**Prompt:**
If a line in the entries below includes "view", pick it out and copy it.

**Excerpted data:**
────

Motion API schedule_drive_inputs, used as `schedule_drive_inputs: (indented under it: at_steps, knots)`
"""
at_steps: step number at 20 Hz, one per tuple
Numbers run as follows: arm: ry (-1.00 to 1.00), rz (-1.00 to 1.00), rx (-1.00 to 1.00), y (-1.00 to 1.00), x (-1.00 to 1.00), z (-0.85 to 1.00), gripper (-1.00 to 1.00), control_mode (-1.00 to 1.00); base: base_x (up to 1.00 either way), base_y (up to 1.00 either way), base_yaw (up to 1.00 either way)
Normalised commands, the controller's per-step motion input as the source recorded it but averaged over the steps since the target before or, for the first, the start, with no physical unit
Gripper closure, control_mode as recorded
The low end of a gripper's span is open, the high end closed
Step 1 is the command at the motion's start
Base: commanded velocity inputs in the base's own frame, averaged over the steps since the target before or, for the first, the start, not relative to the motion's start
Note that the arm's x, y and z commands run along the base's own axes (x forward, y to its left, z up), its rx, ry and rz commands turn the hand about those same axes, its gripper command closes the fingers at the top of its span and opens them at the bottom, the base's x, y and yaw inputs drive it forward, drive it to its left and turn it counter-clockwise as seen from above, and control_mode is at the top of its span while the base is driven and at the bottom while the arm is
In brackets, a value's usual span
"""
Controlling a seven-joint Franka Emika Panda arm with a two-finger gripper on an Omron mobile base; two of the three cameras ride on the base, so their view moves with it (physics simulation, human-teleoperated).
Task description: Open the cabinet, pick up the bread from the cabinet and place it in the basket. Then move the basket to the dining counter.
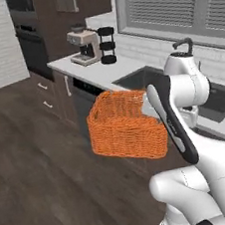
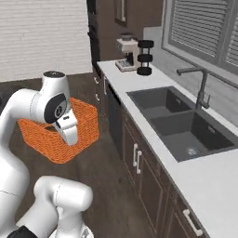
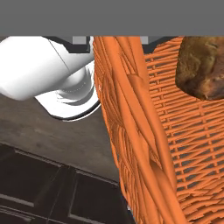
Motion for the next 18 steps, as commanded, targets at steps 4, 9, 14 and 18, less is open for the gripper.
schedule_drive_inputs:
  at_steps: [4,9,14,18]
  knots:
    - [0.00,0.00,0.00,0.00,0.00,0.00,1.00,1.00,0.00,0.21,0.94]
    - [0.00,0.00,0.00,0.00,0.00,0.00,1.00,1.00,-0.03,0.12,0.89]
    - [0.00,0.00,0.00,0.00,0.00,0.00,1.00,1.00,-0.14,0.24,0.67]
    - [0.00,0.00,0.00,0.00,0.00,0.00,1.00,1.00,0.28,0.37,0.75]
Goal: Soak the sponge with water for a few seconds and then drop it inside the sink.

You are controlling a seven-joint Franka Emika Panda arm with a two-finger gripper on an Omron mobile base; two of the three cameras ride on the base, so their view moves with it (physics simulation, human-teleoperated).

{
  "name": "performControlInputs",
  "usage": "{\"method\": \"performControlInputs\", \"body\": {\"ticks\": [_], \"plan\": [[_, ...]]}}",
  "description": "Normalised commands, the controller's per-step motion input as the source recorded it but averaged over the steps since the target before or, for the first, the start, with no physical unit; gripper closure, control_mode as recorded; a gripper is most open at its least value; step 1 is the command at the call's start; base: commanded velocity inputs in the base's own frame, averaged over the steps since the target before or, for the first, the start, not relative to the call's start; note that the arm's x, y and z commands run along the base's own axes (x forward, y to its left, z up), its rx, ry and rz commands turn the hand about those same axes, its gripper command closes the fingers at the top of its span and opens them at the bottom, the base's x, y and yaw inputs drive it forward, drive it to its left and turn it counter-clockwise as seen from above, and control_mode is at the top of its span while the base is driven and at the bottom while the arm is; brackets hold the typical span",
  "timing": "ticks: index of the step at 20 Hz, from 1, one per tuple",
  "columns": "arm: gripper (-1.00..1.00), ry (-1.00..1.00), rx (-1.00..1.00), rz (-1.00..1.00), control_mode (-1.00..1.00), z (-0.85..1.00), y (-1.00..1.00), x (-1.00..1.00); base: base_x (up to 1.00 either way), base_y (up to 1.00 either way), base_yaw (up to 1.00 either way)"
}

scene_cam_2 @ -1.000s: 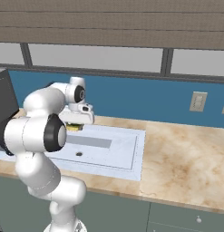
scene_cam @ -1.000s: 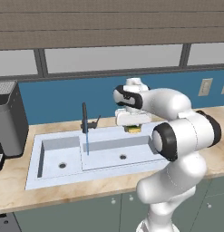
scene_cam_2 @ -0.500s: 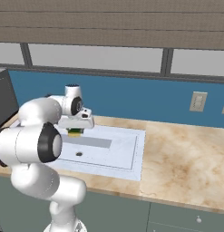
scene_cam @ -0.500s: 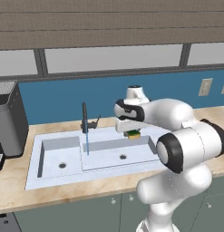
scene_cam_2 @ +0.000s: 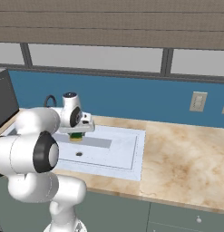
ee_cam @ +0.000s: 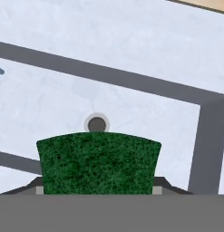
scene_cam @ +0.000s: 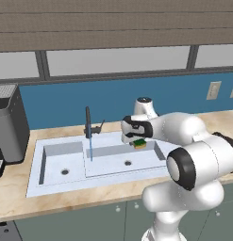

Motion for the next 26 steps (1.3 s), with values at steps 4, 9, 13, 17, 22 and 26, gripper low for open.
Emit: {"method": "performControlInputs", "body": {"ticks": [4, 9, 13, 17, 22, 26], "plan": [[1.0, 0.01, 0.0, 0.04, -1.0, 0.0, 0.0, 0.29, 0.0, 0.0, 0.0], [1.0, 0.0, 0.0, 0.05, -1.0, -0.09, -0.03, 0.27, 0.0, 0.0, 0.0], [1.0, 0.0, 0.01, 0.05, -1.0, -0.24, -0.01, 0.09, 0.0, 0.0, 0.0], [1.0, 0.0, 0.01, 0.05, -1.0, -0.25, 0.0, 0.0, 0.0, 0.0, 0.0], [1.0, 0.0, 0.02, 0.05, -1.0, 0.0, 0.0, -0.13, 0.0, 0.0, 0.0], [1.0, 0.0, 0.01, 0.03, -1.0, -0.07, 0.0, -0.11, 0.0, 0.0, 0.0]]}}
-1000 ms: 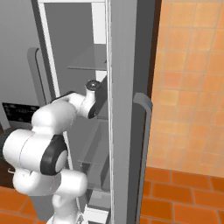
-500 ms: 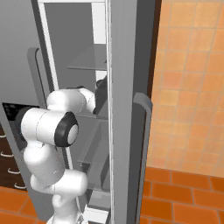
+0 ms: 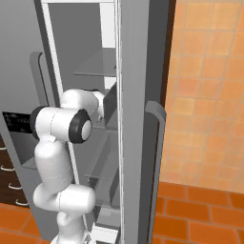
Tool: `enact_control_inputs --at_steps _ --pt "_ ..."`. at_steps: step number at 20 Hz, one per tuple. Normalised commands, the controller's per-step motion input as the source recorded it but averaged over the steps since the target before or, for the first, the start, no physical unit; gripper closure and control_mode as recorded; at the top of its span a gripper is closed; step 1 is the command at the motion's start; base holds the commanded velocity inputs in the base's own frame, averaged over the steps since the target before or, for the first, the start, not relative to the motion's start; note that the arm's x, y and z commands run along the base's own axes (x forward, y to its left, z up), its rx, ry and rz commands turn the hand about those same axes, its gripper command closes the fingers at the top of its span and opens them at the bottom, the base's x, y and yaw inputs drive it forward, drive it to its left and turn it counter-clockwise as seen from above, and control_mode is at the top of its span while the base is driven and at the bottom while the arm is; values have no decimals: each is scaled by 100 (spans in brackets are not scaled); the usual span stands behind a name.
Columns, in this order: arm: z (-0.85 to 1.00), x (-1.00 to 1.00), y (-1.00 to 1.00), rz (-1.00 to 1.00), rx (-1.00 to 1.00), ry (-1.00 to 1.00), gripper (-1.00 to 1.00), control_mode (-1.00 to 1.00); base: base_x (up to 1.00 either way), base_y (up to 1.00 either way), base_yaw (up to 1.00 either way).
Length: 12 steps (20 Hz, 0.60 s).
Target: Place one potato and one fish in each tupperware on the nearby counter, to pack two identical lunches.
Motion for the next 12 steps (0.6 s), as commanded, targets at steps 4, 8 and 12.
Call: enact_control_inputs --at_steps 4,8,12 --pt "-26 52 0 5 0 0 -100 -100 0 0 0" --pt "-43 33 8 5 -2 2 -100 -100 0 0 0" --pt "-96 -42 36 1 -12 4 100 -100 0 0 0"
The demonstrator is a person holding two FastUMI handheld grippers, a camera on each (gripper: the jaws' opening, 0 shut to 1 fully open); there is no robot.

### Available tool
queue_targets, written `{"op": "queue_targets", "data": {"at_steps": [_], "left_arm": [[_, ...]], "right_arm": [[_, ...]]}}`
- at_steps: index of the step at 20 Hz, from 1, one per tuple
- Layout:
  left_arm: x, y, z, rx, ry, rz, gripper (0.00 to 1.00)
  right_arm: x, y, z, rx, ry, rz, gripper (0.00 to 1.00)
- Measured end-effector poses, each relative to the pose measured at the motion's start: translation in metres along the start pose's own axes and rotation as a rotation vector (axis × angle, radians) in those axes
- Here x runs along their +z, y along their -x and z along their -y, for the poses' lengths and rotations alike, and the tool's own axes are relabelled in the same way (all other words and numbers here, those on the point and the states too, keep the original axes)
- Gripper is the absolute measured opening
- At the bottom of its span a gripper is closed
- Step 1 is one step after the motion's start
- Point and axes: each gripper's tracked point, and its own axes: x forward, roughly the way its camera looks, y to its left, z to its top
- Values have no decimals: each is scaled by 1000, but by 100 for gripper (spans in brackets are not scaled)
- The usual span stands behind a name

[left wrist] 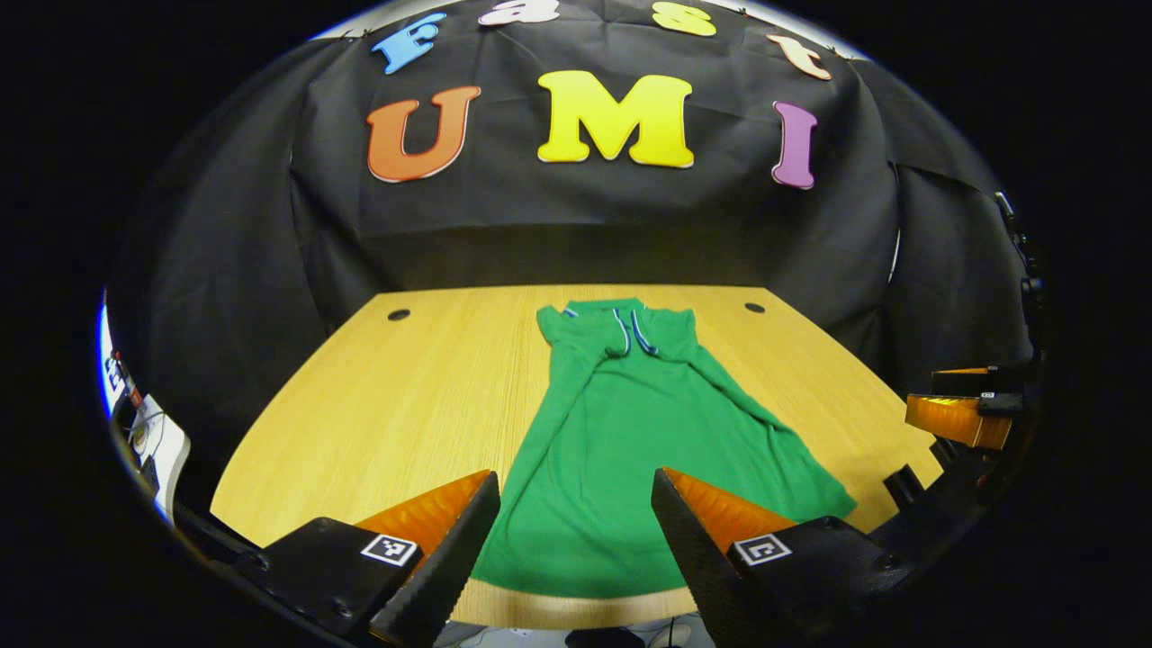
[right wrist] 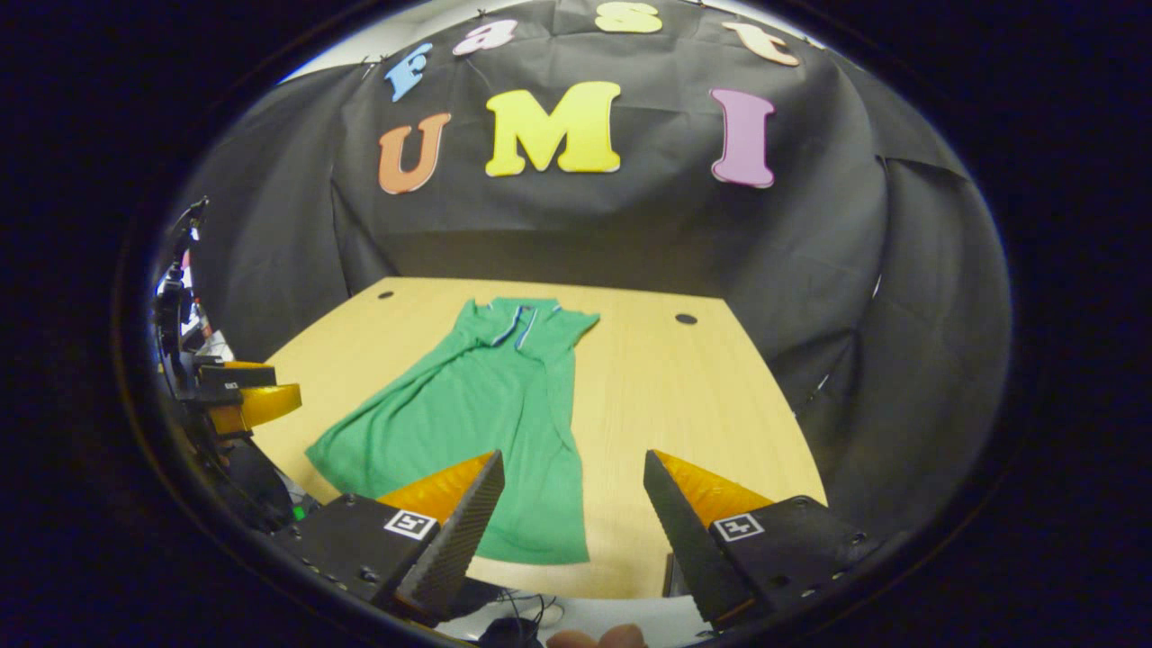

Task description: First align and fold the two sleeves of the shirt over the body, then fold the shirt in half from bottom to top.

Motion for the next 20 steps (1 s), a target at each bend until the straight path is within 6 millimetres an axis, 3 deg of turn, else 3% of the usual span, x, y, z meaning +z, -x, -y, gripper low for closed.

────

**Reply:**
Controlling a seven-joint Franka Emika Panda arm with a two-finger gripper on an Omron mobile base; two of the three cameras ride on the base, so their view moves with it (physics simulation, human-teleoperated).
You are controlling a seven-joint Franka Emika Panda arm with a two-finger gripper on an Omron mobile base; two of the three cameras ride on the base, so their view moves with it (physics simulation, human-teleoperated).

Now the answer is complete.